Notably, about two-thirds of the portfolio is concentrated in just three stocks. Let’s take a closer look at each one.

The company Gates founded nearly 50 years ago holds the top spot in his foundation’s portfolio. The trust owns almost 29 million shares of the company, valued around $12 billion. The trust sold almost 6 million shares (about 17% of its previous holdings) during the third quarter to help fund its operations.

Those sales may have been well-timed, as Microsoft shares hit an all-time high in July.
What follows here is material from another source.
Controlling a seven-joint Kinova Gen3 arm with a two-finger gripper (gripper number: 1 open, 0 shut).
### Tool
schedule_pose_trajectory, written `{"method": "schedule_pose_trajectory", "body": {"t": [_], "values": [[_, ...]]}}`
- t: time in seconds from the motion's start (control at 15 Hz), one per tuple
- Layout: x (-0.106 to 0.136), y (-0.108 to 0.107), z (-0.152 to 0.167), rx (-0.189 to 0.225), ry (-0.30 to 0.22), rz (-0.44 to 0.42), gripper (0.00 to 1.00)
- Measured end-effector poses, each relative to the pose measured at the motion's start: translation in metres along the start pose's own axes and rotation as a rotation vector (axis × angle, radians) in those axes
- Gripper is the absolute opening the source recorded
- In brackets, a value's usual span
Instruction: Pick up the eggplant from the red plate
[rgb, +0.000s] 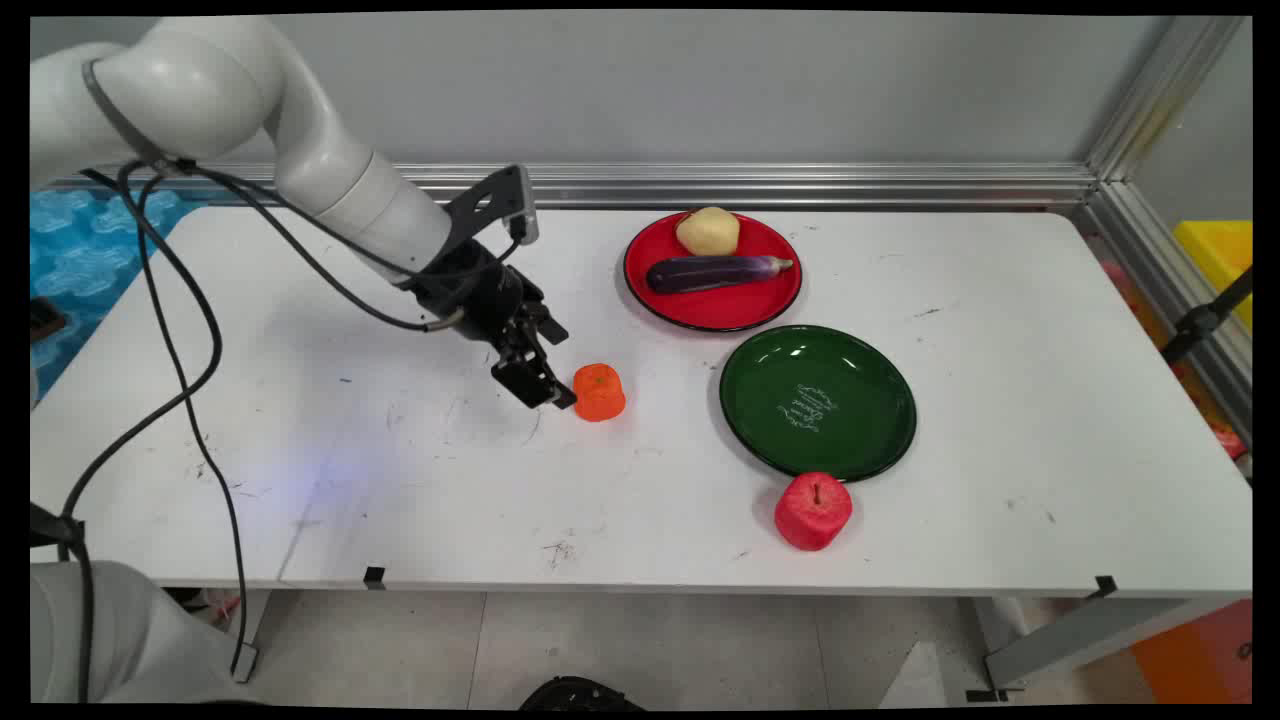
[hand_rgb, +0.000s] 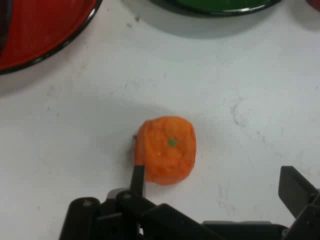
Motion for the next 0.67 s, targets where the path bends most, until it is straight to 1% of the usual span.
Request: {"method": "schedule_pose_trajectory", "body": {"t": [0.33,0.67], "values": [[0.026,-0.016,-0.003,0.015,0.012,-0.002,1.0],[0.059,-0.039,0.003,0.036,0.049,0.003,1.0]]}}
The stock is now more than 10% off that peak, and this could represent an incredible buying opportunity for investors.

Microsoft’s cloud computing business, Azure, is benefiting from growth in artificial intelligence spending, as well as the secular migration from on-premise to cloud computing by enterprise customers. When it comes to AI, Microsoft’s $10 billion investment in OpenAI helped position it to win share of the market. Developers have flocked to Azure’s AI platforms, and its user numbers are growing quickly.

Microsoft also maintains a stronghold in the enterprise productivity software business. The addition of Copilot to GitHub, Office 365, and its broader software portfolio has enabled it to grow revenue for the cash cow business.

Microsoft’s forward P/E ratio sits around 31.5, as of this writing. While that’s well above the average stock in the S&P 500, Microsoft is worth the premium price. It’s leveraging its AI investments to grow two businesses at scale. Meanwhile, it’s using the considerable cash flows it generates to buy back shares, boosting the value of future earnings to shareholders.